The security to be stabilised:
Issuer: Commerzbank AG
Guarantor (if any): none
Aggregate nominal amount: EUR 500,000,000
Description: non-preferred senior notes, Fixed-tó-Floating interest rate due 2035
Offer price: tbc
Other offer terms: Maturity 15 October 2035; reset/ call redemption date October 2034, payment date Oct 15, 2024
Stabilisation:
Stabilisation Coordinator: Stabilising Managers: Commerzbank AG Danske Bank ING LBBW
Stabilisation period expected to start on: October 8, 2024
Stabilisation period expected to end on: no later than 30 days after the proposed issue date of the securities
Existence, maximum size and conditions of use of over-allotment facility. The Stabilising Managers may over-allot the securities to the extent permitted in accordance with applicable law.

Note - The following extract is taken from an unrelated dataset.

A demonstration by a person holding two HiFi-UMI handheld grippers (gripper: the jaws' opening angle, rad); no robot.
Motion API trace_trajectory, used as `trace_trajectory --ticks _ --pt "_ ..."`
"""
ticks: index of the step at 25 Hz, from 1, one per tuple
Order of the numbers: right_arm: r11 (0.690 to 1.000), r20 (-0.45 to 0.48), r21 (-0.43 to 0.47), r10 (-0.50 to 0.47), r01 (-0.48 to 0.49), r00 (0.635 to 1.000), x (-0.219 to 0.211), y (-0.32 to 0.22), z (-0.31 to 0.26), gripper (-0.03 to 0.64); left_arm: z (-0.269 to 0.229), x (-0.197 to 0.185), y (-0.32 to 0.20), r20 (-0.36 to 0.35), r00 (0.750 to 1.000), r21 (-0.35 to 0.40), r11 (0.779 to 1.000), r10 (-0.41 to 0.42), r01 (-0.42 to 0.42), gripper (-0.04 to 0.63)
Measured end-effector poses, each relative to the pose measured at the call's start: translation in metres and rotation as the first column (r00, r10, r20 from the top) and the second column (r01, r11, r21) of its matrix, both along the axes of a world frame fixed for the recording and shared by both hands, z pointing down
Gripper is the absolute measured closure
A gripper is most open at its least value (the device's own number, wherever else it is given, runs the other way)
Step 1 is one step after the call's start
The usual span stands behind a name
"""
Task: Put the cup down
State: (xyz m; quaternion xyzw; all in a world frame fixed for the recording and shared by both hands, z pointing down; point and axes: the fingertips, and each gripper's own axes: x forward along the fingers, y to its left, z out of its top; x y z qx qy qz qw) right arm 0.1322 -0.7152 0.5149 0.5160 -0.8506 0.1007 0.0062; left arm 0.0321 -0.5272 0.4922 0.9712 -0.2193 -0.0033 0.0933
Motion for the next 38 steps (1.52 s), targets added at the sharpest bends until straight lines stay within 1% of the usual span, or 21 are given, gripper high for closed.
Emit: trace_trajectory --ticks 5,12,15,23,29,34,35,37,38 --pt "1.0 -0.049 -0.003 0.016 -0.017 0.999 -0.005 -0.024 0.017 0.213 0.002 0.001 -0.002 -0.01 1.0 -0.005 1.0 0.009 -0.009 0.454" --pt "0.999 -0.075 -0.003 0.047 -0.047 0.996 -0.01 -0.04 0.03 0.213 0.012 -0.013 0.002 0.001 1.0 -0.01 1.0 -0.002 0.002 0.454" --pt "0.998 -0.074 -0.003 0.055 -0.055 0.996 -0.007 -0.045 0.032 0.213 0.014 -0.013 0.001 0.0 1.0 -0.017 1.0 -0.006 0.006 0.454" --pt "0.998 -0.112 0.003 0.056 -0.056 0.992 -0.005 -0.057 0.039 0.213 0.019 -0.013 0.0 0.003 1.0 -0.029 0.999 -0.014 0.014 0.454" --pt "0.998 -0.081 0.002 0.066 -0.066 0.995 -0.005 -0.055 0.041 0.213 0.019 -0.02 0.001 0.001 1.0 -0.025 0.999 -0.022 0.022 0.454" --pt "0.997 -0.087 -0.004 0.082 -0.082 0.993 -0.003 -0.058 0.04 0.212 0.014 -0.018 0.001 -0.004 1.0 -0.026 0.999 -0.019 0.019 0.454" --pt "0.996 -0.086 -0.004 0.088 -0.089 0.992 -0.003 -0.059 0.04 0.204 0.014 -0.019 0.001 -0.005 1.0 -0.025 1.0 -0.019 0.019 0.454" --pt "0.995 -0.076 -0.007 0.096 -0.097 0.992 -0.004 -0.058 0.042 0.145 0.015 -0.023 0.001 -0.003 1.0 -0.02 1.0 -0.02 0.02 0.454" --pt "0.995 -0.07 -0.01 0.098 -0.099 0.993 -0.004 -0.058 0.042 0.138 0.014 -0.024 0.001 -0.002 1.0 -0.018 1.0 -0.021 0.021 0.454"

Stabilisation trading venue: Frankfurt SE, regulated market
In connection with the offer of the above securities, the Stabilising
Manager(s) may over-allot the securities or effect transactions with a view to
supporting the market price of the securities during the stabilisation period
at a level higher than that which might otherwise prevail. However,
stabilisation may not necessarily occur and any stabilisation action, if
begun, may cease at any time Any stabilisation action or over-allotment shall
be conducted in accordance with all applicable laws and rules.
This announcement is for information purposes only and does not constitute an
invitation or offer to underwrite, subscribe for or otherwise acquire or
dispose of any securities of the Issuer in any jurisdiction.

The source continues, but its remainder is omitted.